It might seem strange in the days of instant communication around the world, but the spirit of the radio communication pioneers lives on.
Amateur Radio is still very much alive and well – and living in Moray, as will be noted during the Speyside Whisky Festival at the end of this month.
Amateur, or ‘Ham Radio’ as it is often known, has not been entirely left behind by the march of technology.
While communicating via Morse code lives on in the world of Amateur Radio, devotees of the hobby are equally at home using modern digital communication methods.
It is however their more traditional methods of talking to the world that will be employed by the Moray Firth Amateur Radio Society when they set up three ‘special event’ stations during the Speyside Whisky Festival.
The stations will be set up and controlled by operators from throughout Moray, with the Craigellachie, Strathisla and Glenfarclas distilleries hosting the radio communications gear and its operators throughout the Festival.
When stations of this nature broadcast, they attract massive interest with amateur radio enthusiasts from around the world attempting to make contact. These are referred to as “pile-ups” and can prove particularly challenging to control.

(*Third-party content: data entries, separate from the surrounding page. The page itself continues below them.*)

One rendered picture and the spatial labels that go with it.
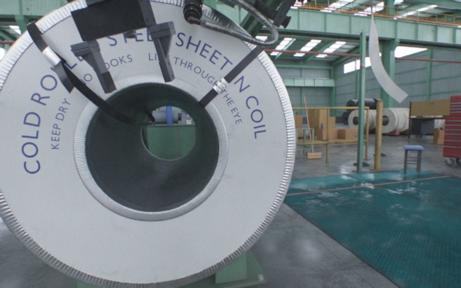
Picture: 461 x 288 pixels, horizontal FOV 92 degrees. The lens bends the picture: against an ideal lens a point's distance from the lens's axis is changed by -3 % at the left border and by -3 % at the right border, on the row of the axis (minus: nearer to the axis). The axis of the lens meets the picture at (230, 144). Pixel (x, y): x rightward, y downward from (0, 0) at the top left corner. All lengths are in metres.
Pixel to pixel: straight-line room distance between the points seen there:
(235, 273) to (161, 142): 2.41
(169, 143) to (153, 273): 2.51
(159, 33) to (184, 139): 3.01
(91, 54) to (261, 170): 0.74
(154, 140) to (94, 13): 3.01
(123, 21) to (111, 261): 0.89
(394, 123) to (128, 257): 12.41
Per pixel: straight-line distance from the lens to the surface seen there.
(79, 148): 1.00
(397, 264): 1.82
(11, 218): 1.16
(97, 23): 0.50
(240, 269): 1.39
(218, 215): 1.02
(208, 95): 0.93
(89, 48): 0.53
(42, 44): 1.02
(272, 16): 0.88
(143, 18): 0.46
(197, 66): 0.95
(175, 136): 3.42
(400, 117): 13.04
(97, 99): 0.96
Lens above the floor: 0.88
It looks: 6 degrees down
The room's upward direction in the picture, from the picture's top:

Barry Horning from the Moray Firth Radio Society said: “Operating these special event stations is a real challenge for amateur radio enthusiasts. The stations will attract a great deal of attention and “pile-ups” are very likely.”
Special one-off call signs are allocated for the event, and there is an added attraction for those communicating with the Whisky Festival stations. Barry said: “As is always the case we will be keeping a log of every contact made during the Festival.
“We will then check which station has made the most contacts with us on different frequencies and modes, and the station that comes out on top will be sent a bottle of Malt Whisky, which is befitting the occasion.”
Members of the Moray Firth Amateur Radio Society are asked to contact Barry (GM4TOE) on email@example.com if they wish to take part in the event.
Visiting amateur radio licence holders are also more than welcome to operate from the special event stations and should also contact Barry.
The three call signs used during the Festival will be GB2SWF, GB4SWF and GB5SWF.